Siria amaga otra vez con iniciar la apertura política

Bashar al Asad
Bashar al Asad
Damasco - El presidente sirio, Bashar al Asad, creó ayer un comité para estudiar la forma de levantar el estado de excepción y otro para investigar las muertes en las manifestaciones de las últimas semanas.

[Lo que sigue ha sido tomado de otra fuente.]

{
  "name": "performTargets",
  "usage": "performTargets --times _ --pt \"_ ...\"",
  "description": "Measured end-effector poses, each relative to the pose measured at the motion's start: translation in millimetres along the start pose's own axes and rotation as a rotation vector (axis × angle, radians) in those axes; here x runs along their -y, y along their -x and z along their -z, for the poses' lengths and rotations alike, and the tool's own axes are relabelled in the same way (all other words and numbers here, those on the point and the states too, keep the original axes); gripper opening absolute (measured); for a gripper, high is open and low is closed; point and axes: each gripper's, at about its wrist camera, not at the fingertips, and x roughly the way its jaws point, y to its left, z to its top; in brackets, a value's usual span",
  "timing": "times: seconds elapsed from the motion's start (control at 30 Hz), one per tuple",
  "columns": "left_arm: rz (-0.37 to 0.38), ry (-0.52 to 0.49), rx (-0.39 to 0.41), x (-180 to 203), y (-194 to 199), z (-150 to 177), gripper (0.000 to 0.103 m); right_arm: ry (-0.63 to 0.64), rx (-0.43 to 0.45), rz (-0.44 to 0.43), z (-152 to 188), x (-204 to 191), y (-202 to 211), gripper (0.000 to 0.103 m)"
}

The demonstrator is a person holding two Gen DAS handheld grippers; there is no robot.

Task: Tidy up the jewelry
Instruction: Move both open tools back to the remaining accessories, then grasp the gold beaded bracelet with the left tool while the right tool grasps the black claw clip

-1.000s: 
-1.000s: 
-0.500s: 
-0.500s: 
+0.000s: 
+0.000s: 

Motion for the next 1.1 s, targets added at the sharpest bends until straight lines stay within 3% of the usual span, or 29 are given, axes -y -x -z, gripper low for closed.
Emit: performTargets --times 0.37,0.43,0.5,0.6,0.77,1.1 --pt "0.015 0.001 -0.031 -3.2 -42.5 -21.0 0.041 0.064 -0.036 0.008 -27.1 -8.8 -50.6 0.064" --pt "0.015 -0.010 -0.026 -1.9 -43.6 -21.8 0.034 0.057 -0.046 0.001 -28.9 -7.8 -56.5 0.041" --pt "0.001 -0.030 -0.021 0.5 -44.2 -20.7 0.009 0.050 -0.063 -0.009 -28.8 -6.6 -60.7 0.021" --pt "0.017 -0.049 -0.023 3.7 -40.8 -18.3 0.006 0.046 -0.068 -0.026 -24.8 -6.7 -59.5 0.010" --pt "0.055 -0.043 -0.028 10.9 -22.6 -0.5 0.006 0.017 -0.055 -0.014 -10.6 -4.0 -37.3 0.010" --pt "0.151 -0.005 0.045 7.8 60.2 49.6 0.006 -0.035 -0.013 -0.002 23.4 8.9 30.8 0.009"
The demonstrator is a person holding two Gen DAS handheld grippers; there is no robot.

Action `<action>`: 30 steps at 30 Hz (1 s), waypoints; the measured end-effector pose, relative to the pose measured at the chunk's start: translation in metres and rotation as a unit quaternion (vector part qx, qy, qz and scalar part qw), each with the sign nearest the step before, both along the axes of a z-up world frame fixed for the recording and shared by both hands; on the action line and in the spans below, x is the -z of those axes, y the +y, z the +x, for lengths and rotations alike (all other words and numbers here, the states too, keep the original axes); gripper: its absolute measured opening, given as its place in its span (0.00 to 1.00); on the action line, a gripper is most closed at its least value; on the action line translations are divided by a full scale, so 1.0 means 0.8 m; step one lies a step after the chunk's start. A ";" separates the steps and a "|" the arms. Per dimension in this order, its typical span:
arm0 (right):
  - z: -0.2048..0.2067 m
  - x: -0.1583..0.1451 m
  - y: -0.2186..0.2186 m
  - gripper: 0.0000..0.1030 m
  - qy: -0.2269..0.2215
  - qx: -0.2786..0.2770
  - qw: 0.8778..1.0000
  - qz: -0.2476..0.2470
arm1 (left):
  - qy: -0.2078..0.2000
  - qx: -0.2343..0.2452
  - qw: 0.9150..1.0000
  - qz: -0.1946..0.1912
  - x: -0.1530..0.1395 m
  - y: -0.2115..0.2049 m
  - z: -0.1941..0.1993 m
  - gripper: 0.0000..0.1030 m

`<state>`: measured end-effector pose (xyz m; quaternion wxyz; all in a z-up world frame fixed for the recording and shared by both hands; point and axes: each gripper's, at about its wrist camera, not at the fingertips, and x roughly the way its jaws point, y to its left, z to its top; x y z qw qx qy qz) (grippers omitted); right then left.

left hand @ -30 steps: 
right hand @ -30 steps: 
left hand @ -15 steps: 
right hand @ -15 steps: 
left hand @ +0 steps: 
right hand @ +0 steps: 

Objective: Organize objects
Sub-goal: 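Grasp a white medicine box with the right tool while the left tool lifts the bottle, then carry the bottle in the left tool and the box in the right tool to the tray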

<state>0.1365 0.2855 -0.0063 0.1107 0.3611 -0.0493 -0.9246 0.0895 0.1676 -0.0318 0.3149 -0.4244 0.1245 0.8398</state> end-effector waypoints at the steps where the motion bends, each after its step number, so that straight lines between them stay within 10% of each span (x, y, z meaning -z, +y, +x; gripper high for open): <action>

La web de noticias Syria News informó que el partido de Gobierno, Baaz, encargó a una comisión de juristas que «investigue cómo se puede preparar el levantamiento del estado de excepción en un período de tiempo limitado». A esta comisión se le dio el 25 de abril como fecha máxima para presentar sus conclusiones.

Represión

Funcionarios del Gobierno habían asegurado antes del discurso del presidente que el estado de excepción, que sirve al régimen desde 1963 como instrumento de represión contra opositores políticos, sería levantado de inmediato.

Los opositores a Al Asad que convocaron manifestaciones en las últimas semanas advirtieron que sólo se trata de «falsas promesas». Las protestas se repetirán hoy, lo que hace temer una nueva ola de represión del régimen, por lo que varios países, entre ellos Gran Bretaña, pidieron «moderación» a las autoridades.

Según dos ONG locales, la Organización Nacional para los Derechos Humanos y el Centro Damasco para los Estudios Teóricos y los Derechos Humanos, al menos 109 personas han muerto en la represión de las protestas.

Un día después del discurso de Al Asad, en la población siria se detectaba ayer una creciente división. Sus palabras decepcionaron a la oposición, mientras que los seguidores del gobernante partido Baaz las defendieron.

La oposición consideró las palabras del presidente como desafío y amenaza a los manifestantes críticos con el régimen.

En su discurso ante el Parlamento, Al Asad no aceptó ninguna de las reformas que demandó la oposición, calificó las revueltas como una «conspiración internacional» y afirmó que las reformas no son una prioridad.

Estados Unidos calificó el pronunciamiento de «decepcionante e insustancial» y desde Berlín, el Ministerio de Exteriores alemán aseguró que sus palabras estuvieron por debajo de las expectativas.

Los Hermanos Musulmanes, influyentes en el país, por su parte, le reclamaron desde Jordania a Asad que escuche las peticiones del pueblo.